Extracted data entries
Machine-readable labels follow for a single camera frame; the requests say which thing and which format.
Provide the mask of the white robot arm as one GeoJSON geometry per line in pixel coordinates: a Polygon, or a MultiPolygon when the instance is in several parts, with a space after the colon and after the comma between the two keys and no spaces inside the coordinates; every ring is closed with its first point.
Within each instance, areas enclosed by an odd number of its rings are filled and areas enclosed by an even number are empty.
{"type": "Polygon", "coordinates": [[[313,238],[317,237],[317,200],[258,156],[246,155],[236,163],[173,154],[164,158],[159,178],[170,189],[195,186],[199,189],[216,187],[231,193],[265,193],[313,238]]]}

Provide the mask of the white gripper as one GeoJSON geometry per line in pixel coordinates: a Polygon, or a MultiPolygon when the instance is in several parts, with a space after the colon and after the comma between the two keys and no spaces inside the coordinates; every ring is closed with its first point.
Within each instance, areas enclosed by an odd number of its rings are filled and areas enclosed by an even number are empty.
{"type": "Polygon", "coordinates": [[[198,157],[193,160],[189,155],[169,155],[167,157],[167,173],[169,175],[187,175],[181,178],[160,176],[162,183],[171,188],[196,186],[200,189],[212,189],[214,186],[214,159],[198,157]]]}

#### [WORK REQUIRED]
Every line of the data above should be output exactly as written.

#### [ANSWER FOR THE TASK]
Machine-readable labels follow for a single camera frame; the requests say which thing and which format.
Provide the mask of the white robot arm as one GeoJSON geometry per line in pixel coordinates: a Polygon, or a MultiPolygon when the instance is in several parts, with a space after the colon and after the comma between the two keys and no spaces inside the coordinates; every ring is closed with its first point.
Within each instance, areas enclosed by an odd number of its rings are filled and areas enclosed by an even number are empty.
{"type": "Polygon", "coordinates": [[[313,238],[317,237],[317,200],[258,156],[246,155],[236,163],[173,154],[164,158],[159,178],[170,189],[195,186],[199,189],[216,187],[231,193],[265,193],[313,238]]]}

Provide the mask of the white gripper as one GeoJSON geometry per line in pixel coordinates: a Polygon, or a MultiPolygon when the instance is in several parts, with a space after the colon and after the comma between the two keys and no spaces inside the coordinates; every ring is closed with its first point.
Within each instance, areas enclosed by an odd number of its rings are filled and areas enclosed by an even number are empty.
{"type": "Polygon", "coordinates": [[[198,157],[193,160],[189,155],[169,155],[167,157],[167,173],[169,175],[187,175],[181,178],[160,176],[162,183],[171,188],[196,186],[200,189],[212,189],[214,186],[214,159],[198,157]]]}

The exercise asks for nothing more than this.